### PROBLEM
When the word "black" shows up in a line of the records below, copy that line.

### MATERIAL FOR THIS TASK
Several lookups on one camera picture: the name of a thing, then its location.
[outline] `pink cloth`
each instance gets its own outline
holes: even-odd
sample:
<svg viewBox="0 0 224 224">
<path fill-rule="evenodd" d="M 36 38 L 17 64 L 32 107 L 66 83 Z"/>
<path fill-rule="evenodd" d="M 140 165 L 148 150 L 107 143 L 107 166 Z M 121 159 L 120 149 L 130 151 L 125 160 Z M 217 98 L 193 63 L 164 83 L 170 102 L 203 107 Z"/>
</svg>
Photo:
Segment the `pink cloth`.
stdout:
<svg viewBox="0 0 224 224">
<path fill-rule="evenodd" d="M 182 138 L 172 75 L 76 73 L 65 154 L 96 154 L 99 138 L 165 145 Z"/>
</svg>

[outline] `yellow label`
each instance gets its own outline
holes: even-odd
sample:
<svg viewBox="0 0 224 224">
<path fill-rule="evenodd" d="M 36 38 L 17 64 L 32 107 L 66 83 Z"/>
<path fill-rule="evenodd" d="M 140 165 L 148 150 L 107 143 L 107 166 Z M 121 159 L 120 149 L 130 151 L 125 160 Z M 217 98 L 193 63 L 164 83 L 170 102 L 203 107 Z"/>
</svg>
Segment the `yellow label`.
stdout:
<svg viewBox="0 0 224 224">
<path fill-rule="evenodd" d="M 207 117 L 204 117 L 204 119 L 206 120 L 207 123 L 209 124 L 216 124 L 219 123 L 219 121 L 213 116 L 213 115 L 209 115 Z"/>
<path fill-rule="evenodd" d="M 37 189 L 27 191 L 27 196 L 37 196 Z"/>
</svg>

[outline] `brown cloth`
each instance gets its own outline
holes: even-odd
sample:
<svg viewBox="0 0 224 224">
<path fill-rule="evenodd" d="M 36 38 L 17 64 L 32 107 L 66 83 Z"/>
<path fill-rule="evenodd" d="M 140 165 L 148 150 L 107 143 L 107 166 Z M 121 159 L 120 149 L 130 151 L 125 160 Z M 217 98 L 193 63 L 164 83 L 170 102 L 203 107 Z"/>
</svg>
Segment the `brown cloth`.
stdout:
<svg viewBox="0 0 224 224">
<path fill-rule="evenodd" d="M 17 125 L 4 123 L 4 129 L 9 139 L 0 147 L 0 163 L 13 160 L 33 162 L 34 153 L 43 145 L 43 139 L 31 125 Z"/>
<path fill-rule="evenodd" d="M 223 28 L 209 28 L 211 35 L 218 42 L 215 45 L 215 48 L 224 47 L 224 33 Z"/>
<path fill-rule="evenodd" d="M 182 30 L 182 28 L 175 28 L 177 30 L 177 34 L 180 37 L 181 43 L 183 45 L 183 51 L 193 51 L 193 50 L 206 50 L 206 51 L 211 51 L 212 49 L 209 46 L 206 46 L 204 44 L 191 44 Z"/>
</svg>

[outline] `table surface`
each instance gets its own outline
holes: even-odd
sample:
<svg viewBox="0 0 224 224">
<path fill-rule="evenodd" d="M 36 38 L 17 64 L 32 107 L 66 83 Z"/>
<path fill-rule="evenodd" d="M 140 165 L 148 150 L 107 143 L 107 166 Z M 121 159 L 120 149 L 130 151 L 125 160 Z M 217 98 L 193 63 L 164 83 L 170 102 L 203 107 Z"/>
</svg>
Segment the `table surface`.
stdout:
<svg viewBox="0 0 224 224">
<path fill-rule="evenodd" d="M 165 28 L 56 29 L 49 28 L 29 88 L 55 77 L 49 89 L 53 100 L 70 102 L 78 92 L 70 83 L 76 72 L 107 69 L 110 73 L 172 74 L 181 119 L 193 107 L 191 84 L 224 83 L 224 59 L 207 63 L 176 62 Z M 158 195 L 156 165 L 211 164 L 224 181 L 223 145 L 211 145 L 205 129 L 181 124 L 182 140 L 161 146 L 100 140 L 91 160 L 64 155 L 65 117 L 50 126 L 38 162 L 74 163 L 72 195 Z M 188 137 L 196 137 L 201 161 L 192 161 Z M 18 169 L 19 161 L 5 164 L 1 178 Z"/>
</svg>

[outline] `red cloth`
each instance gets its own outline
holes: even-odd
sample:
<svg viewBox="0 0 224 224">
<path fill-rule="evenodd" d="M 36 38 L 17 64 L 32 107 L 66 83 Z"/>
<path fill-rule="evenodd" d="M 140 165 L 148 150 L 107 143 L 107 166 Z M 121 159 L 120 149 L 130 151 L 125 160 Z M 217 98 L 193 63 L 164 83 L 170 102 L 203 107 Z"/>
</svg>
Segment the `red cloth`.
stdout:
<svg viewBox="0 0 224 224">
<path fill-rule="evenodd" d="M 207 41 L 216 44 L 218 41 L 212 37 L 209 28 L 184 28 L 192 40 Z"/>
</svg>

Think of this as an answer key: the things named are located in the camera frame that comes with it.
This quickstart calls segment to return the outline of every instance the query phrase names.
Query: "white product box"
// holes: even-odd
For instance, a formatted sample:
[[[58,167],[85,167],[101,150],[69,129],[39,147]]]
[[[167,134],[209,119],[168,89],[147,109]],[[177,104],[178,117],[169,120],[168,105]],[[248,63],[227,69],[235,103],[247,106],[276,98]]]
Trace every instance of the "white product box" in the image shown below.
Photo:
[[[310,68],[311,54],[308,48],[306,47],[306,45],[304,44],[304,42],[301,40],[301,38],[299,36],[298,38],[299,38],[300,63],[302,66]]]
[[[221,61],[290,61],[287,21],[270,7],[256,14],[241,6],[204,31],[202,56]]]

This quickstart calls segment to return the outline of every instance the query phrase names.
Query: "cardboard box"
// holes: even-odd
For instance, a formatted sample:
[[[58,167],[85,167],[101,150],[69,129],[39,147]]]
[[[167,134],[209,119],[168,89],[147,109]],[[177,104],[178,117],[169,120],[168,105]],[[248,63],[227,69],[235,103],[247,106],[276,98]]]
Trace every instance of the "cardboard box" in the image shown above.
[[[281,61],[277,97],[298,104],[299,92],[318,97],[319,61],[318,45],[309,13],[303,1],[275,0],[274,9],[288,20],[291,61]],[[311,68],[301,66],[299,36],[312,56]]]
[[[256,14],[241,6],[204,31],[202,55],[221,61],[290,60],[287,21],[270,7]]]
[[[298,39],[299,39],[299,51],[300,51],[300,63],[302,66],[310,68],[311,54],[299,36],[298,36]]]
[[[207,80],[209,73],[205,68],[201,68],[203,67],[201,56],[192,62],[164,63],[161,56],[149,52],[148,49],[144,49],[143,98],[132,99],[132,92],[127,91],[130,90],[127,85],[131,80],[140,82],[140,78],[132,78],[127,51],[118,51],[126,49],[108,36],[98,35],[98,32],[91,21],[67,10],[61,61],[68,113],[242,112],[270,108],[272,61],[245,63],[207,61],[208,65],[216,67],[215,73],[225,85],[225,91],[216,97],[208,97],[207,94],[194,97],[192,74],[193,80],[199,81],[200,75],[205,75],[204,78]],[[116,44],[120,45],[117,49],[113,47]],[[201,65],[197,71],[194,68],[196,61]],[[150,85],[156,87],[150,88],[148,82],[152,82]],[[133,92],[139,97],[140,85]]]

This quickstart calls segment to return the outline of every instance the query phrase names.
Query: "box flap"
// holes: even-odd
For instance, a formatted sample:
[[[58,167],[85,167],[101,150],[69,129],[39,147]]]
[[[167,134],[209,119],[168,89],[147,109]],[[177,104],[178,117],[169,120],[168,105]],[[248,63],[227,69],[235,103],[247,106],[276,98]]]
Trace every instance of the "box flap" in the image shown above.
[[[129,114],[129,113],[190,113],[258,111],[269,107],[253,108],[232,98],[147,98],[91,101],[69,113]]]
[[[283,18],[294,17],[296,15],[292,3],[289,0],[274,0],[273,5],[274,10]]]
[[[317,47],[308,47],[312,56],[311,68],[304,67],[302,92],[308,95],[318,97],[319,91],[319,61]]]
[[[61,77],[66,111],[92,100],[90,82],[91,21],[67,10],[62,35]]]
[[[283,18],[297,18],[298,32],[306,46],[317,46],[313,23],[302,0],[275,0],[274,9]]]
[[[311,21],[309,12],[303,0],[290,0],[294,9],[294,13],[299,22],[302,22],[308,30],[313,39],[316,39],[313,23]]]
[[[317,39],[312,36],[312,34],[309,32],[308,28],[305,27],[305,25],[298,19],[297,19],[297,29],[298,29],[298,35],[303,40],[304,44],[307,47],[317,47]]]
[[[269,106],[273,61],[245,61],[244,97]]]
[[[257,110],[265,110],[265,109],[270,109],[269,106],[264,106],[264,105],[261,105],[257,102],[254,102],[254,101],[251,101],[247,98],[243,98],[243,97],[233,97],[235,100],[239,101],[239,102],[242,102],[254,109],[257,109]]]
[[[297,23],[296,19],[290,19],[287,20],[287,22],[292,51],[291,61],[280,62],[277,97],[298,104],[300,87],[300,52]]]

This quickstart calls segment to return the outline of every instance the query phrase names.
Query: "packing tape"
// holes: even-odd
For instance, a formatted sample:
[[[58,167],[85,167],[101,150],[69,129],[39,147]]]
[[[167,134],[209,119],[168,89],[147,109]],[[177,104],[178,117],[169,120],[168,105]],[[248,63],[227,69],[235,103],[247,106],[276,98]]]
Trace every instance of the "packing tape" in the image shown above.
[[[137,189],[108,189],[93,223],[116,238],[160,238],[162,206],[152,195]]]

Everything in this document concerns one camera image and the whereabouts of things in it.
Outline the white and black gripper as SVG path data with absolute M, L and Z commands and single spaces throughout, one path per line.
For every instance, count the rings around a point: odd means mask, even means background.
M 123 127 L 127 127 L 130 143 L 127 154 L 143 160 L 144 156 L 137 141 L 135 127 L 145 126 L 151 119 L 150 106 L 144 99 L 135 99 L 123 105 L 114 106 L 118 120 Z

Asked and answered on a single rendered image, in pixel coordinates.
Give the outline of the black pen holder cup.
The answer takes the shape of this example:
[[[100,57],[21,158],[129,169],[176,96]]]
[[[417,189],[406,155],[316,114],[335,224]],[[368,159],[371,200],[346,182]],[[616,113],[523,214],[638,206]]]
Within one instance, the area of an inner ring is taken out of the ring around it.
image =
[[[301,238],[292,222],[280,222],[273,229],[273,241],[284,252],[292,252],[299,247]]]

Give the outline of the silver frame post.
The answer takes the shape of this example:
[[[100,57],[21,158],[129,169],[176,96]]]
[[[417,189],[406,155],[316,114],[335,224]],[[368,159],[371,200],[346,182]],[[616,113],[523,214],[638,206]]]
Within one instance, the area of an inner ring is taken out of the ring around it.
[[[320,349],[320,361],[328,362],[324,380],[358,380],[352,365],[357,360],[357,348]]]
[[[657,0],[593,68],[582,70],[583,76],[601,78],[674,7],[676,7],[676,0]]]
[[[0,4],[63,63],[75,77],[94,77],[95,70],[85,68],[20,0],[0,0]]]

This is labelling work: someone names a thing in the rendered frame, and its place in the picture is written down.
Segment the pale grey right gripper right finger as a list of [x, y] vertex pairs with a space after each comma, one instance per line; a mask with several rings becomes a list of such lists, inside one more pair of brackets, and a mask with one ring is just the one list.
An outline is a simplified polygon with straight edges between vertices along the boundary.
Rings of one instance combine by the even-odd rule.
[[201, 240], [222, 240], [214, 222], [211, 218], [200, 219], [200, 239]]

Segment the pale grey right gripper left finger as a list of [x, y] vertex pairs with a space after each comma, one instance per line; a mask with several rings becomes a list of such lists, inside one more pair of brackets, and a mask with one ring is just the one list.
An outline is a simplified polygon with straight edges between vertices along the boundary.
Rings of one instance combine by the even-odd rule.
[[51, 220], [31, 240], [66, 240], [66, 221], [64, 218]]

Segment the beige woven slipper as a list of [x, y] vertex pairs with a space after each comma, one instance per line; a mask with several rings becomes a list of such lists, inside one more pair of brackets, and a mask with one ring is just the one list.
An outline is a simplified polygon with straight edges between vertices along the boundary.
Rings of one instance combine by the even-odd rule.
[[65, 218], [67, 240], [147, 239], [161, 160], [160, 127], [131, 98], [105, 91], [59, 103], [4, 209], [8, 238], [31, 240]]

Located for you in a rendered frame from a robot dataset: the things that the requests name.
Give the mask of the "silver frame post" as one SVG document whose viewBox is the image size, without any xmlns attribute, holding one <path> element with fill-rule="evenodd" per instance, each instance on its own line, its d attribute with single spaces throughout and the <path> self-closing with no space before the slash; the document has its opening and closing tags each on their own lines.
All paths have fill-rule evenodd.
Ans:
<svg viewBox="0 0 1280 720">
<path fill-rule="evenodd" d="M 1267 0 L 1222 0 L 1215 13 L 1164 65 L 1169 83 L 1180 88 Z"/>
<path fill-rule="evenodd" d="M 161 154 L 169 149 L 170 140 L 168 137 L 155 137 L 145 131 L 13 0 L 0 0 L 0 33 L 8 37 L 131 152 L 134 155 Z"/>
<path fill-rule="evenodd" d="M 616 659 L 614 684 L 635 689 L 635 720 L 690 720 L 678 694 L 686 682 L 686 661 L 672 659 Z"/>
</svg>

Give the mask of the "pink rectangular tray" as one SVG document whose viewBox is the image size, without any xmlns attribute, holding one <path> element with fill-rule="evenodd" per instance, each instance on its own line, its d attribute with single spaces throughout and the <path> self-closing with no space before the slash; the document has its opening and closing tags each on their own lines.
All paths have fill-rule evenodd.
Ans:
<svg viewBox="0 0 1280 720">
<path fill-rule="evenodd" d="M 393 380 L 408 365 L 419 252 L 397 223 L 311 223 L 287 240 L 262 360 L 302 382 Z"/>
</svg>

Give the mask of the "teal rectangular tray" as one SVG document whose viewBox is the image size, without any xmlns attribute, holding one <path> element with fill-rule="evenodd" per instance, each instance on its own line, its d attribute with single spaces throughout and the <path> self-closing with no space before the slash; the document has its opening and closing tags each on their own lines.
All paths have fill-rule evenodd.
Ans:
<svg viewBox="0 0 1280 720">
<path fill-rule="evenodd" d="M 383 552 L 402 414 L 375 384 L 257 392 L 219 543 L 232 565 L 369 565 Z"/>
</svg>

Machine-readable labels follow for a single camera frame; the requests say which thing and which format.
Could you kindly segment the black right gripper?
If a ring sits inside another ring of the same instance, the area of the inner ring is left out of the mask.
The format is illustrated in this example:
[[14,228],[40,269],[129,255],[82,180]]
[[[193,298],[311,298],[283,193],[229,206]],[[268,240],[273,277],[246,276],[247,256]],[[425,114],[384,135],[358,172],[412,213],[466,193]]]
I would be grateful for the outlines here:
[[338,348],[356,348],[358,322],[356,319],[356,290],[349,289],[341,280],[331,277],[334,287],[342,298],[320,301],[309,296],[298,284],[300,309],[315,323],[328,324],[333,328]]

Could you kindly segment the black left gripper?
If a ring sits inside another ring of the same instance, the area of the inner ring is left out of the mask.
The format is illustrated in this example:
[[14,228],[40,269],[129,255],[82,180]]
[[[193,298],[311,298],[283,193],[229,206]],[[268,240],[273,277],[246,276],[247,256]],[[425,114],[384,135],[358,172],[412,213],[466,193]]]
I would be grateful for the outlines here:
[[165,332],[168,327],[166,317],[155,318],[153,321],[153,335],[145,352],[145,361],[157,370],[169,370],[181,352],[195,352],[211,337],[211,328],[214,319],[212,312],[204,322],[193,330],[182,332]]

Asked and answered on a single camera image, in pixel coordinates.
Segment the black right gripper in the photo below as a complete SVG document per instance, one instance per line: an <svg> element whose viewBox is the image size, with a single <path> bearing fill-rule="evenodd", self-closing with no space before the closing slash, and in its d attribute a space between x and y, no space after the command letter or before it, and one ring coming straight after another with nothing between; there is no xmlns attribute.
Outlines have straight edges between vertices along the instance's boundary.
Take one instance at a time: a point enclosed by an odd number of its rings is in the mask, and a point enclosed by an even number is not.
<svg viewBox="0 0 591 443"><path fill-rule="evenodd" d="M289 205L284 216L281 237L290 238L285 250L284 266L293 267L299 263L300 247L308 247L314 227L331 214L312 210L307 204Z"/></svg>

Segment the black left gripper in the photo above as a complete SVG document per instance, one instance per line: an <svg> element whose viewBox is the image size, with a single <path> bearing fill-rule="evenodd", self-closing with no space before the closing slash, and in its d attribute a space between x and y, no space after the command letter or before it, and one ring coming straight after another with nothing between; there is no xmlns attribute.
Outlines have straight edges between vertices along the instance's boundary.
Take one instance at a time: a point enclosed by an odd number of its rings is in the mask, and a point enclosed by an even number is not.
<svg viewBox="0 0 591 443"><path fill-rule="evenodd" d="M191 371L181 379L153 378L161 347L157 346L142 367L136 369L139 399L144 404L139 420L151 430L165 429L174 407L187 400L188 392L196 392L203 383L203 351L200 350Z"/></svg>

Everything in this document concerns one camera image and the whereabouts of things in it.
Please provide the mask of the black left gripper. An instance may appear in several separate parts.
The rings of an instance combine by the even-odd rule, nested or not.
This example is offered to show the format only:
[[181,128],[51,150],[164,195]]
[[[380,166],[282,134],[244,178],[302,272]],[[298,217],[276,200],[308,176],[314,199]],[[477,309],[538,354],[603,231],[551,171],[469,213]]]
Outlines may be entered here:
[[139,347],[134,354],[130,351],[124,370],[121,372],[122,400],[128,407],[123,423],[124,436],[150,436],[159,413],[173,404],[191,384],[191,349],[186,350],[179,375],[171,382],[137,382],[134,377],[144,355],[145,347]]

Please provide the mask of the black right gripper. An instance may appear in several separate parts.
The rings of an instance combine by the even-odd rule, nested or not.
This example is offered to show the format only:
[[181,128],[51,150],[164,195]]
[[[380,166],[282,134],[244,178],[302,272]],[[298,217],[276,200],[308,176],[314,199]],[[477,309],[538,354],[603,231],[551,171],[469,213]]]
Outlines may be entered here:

### SOLUTION TO THIS TASK
Outline the white and black gripper as SVG path data with absolute M, L and Z commands and single spaces throughout, one path per line.
Give the outline of the black pen holder cup.
Could you kindly segment the black right gripper?
Could you kindly segment the black left gripper?
Segment the black right gripper in the photo below as a complete SVG document per instance, one instance per line: an <svg> element whose viewBox is the image size, with a single <path> bearing fill-rule="evenodd", self-closing with no space before the closing slash, and in its d attribute a space between x and y, no space after the command letter or before it, and one ring coming straight after another with nothing between; there is no xmlns attribute.
Segment the black left gripper in the photo above as a complete SVG document per instance, one instance per line: an <svg> element whose viewBox is the image size, with a single <path> bearing fill-rule="evenodd", self-closing with no space before the closing slash, and in its d attribute a space between x and y, no space after the command letter or before it, and one ring coming straight after another with nothing between; there is no xmlns attribute.
Please provide the mask of the black left gripper. An instance may appear in several separate parts.
Please provide the mask of the black right gripper. An instance may appear in several separate parts.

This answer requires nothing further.